Why was I in Wyoming? Well, it’s because back in England, I’d found out a great deal about the dangers and hardships facing the pioneers who’d crossed Wyoming in covered wagons, following one of several overland trails, but I’d found little about the nitty gritty of rural life for their successors, and that’s what I needed to know.
In A Western Heart, Rose and Cora McKinley, Will Hyde and Nate Galloway are second generation settlers. Unlike the early pioneers, they were able do more than merely struggle to survive from morning to night in harsh conditions – their lives were richer than that. So I needed to know how they lived, and what sort of features their homes would have.
When I went to Wyoming, I started my visit by staying on a ranch that dated from before 1890. By staying there, I fleshed out the lives of the second generation of settlers. I discovered, for example, that small homesteads might have a rudimentary form of running water in the kitchen. On the ranch where I was staying, in addition to the main well, a 28 foot deep, stone-lined well had been sunk next to the kitchen wall. A pipe attached to a pump next to the kitchen sink ran down to the well. Bingo! Running water.
Call me trivial, but I was curious about the sanitary arrangements. I knew there’d be an outhouse, but did it have a can inside – a sort of porta potty de luxe? Or was it just a hole in the ground? No book answered this, but the wrangler did. A hole in the ground, possibly covered by a structure with a seat, was covered with soil when full and the outhouse was lifted up and moved to a different place.
While on the ranch, I travelled about the place in the same way as the ranchers had done in the 1880s, and still do – I got on a horse and rode.
You’ll note that I’m not sitting side-saddle with my skirts and petticoats tucked under me, as was the custom of women in the 1800s. Rather, I’m wearing trousers and sitting astride my bucking bronco.
Learning that women rode side-saddle in the 1800s was a great surprise. Having seen Doris Day films, I’d assumed that all women sat astride their horse. Not so, I learnt. Riding astride didn’t become customary till the late 1880s, a museum curator told me.
It came about as a result of the deliberate relaxation in the restrictive nature of women’s clothing. The reason why this happened is interesting. Basically, Esther Morris, the first female justice of the peace in the country (1870), wanted Wyoming Territory – today the second least densely populated State in the US – to become a State. For this could happen, a certain number of votes were required.
Wyoming’s population was very small so women’s votes were needed, and Esther Morris effectively bribed women, who’d had the vote since 1869, into voting for statehood. She did this by making it clear that corsets could be discarded and more comfortable clothing adopted.
It worked! Wyoming become the 44th State of the Union in 1890.
My research done, I came home, wrote A Bargain Struck, and then Golden Tiger and a novella, A Western Heart.
Thank you very much, Coffee Pot Book Club members, for allowing me to talk to you today and to re-live some very happy memories of my time in Wyoming.

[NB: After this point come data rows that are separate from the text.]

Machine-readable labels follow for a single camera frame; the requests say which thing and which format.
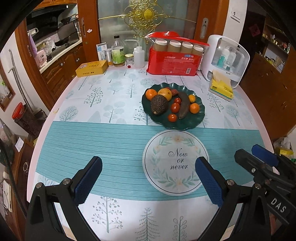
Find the black range hood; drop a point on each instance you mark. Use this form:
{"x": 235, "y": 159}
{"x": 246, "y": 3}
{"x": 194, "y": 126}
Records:
{"x": 46, "y": 17}

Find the brown wooden cabinet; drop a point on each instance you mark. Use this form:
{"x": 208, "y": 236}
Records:
{"x": 266, "y": 97}

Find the purple cloth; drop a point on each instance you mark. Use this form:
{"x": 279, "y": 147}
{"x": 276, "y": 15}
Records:
{"x": 32, "y": 45}

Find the small yellow kumquat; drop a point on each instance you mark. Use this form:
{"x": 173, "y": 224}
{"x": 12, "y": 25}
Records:
{"x": 192, "y": 98}

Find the yellow tin box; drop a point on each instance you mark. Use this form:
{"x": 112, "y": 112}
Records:
{"x": 91, "y": 67}

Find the cherry tomato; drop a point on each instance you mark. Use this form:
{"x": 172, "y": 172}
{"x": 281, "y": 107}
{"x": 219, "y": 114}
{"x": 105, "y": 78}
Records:
{"x": 172, "y": 117}
{"x": 175, "y": 107}
{"x": 177, "y": 100}

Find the red-lid plastic jar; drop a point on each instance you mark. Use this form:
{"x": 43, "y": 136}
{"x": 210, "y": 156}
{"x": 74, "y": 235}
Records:
{"x": 23, "y": 120}

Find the dark avocado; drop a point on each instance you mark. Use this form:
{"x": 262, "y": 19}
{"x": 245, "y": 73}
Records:
{"x": 159, "y": 105}

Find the small mandarin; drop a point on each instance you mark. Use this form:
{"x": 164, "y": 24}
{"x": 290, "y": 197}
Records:
{"x": 194, "y": 108}

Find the glass door with gold ornament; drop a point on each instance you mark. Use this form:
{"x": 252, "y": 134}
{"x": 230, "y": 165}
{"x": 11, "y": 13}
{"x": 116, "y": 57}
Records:
{"x": 111, "y": 20}

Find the pink box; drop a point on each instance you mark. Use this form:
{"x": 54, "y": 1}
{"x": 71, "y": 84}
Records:
{"x": 40, "y": 58}

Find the metal can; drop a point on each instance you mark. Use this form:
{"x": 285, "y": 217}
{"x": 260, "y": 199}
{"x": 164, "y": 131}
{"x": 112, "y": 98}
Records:
{"x": 108, "y": 56}

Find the glass bottle with green label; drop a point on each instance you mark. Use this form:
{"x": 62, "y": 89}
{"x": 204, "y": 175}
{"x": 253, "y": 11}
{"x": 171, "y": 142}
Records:
{"x": 118, "y": 55}

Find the wooden kitchen counter cabinet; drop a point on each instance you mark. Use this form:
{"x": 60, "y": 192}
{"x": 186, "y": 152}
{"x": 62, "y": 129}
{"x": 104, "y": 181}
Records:
{"x": 60, "y": 67}

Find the yellow-green plastic bag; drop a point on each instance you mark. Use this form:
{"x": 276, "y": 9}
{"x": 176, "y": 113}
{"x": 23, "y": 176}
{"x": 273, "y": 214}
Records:
{"x": 285, "y": 151}

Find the white cosmetic storage box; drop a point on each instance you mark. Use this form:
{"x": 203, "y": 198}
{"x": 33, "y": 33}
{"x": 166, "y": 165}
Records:
{"x": 242, "y": 69}

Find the wooden wall shelf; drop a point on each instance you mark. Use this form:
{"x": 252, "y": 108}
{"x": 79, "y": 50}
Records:
{"x": 275, "y": 42}

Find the dark overripe banana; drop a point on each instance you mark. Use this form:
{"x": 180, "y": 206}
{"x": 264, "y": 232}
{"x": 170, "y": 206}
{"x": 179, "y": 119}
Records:
{"x": 183, "y": 105}

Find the small jar with yellow lid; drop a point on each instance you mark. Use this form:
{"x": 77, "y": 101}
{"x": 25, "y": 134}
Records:
{"x": 129, "y": 60}

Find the red pack of paper cups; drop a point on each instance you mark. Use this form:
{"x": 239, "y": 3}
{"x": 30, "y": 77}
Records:
{"x": 171, "y": 62}

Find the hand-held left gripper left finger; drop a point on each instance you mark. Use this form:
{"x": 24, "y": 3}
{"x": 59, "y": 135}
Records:
{"x": 89, "y": 180}

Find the white carton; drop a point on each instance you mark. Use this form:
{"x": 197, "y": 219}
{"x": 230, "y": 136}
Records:
{"x": 101, "y": 49}

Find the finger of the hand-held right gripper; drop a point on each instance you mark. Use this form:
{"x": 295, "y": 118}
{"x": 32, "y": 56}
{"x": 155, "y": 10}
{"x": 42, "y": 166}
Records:
{"x": 264, "y": 153}
{"x": 245, "y": 160}

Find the black wok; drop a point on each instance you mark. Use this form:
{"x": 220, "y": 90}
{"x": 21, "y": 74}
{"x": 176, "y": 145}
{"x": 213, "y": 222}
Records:
{"x": 64, "y": 39}

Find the wooden picture frame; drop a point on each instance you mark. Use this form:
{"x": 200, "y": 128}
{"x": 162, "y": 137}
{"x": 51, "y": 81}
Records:
{"x": 5, "y": 92}

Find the dark green scalloped plate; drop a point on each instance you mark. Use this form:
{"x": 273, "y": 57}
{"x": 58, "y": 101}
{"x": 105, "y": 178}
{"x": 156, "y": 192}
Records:
{"x": 192, "y": 121}

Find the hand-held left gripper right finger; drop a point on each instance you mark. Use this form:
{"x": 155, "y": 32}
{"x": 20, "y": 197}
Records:
{"x": 208, "y": 180}

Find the large orange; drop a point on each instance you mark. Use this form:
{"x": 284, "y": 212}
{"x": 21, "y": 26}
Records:
{"x": 151, "y": 94}

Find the yellow tissue pack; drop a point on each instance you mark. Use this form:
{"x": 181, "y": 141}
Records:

This title is available to read on #KindleUnlimited.
Liz Harris
Born in London, Liz Harris graduated from university with a Law degree, and then moved to California, where she led a varied life, from waitressing on Sunset Strip to working as secretary to the CEO of a large Japanese trading company.
Six years later, she returned to London and completed a degree in English, after which she taught secondary school pupils, first in Berkshire, then in Cheshire, and finally in Oxfordshire.
In addition to the twenty novels she’s had published since her debut novel The Road Back, Liz has had several short stories in anthologies and magazines.
Liz lives in Windsor, Berkshire. An active member of the Romantic Novelists’ Association and the Historical Novel Society, her interests are travel, the theatre, reading and cryptic crosswords.
To find out more about Liz, visit her website at http://www.lizharrisauthor.com
Thank you for allowing me to talk to you today. I loved every minute of the research that I did for my three novels set in Wyoming in the 1880s, and I hope very much that when you read them you are transported to that most romantic of times and locations, just as I was when living in my head with my characters.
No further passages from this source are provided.